While Cher and Sonny had a "sizzling chemistry in performance", offstage he was an "old-fashioned, controlling" Svengali, said Alexandra Jacobs in The New York Times. A fan of Machiavelli, he worked Cher "like a pack mule" while saddling her with contracts that gave him ownership of 95% of her earnings (the remaining 5% went to lawyers). The pair reinvented themselves as TV stars in the early 1970s, making the hugely successful "The Sonny & Cher Comedy Hour", but divorced in 1975. Covering the period up to the dawn of Cher's "serious movie career in the early 1980s", "The Memoir: Part One" is a "detailed and characteristically profane" examination of a fascinating and remarkable life.
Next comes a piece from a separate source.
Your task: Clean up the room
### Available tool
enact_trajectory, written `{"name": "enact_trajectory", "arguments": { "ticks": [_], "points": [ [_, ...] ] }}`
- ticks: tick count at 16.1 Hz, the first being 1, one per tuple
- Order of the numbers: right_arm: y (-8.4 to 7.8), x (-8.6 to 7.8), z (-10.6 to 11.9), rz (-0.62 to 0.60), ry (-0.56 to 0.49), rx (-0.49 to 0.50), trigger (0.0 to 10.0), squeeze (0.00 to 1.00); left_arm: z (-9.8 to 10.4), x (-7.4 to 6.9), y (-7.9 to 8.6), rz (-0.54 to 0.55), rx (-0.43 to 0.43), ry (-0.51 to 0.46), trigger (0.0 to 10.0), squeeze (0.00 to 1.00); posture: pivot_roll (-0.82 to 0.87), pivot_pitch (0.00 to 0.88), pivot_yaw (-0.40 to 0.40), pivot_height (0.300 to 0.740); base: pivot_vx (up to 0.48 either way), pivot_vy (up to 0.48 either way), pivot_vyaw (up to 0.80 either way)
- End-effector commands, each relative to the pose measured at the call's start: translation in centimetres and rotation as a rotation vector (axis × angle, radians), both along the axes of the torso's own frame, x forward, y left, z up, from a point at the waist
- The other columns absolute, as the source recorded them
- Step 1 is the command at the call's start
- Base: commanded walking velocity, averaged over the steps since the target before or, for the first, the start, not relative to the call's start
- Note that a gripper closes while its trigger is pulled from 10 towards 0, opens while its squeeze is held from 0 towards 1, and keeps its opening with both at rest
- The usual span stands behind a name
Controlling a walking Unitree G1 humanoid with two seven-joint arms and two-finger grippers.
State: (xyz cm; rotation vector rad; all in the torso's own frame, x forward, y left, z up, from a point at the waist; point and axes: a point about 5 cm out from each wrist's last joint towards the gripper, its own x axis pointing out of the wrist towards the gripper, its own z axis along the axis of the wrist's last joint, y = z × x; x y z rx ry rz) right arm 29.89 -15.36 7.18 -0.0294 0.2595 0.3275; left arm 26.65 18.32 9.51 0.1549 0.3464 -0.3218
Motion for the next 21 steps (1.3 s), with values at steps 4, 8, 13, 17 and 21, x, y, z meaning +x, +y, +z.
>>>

Me and Mr Jones by Suzi Ronson
In 1971, Suzi Ronson (then Suzanne Fussey) was a 21-year-old hairdresser at a salon in Beckenham, southeast London, when one of her customers – Mrs Jones – mentioned her "artistic" son David, said Anthony Quinn in The Observer. The next week, Mrs Jones brought in David's wife, Angie, who was so delighted with the "outrageous" haircut Suzi gave her that she took her to meet David himself – "a pale and epicene young man" who had just started calling himself David Bowie. With the help of a German anti-dandruff product, Suzi transformed David's "mousy" hair into a "spiky red feather cut". It was the birth of the "look of Ziggy Stardust".
Suzi, infatuated with the couple and their bohemian world, became Bowie's stylist, and soon after went on the road with him and the Spiders from Mars. Five decades on, she has written an "honest and troubled memoir" of her time as his "hair'n'make-up mascot". It belongs to a niche genre – call it "I-was-Sinatra's-valet" – but her book offers a compelling portrait of Bowie "on the verge of stardom".
Ronson skilfully charts her drab suburban upbringing, so different from Bowie's "countercultural" mileu, said Deborah Levy in Literary Review. With "perfect pitch and tension", she recounts key moments in his early career – from his legendary performance of Starman on Top of the Pops in 1972 to the night a year later when he unexpectedly "retired" Ziggy Stardust.
Much Bowie literature consists of "pretentious evaluation" of his lyrics and influences, said Suzanne Moore in The New Statesman. Ronson, by contrast, barely mentions his music, and instead focuses on practical matters – such as sewing the jewels onto Bowie's jockstrap, or worrying "about all the sweat breaking the zips of his costumes". She tells us that she slept with him once, but is "discreet" about the details. It makes for an engaging, often endearing account of the "magical rising of Ziggy, by the woman who put the colour in his hair".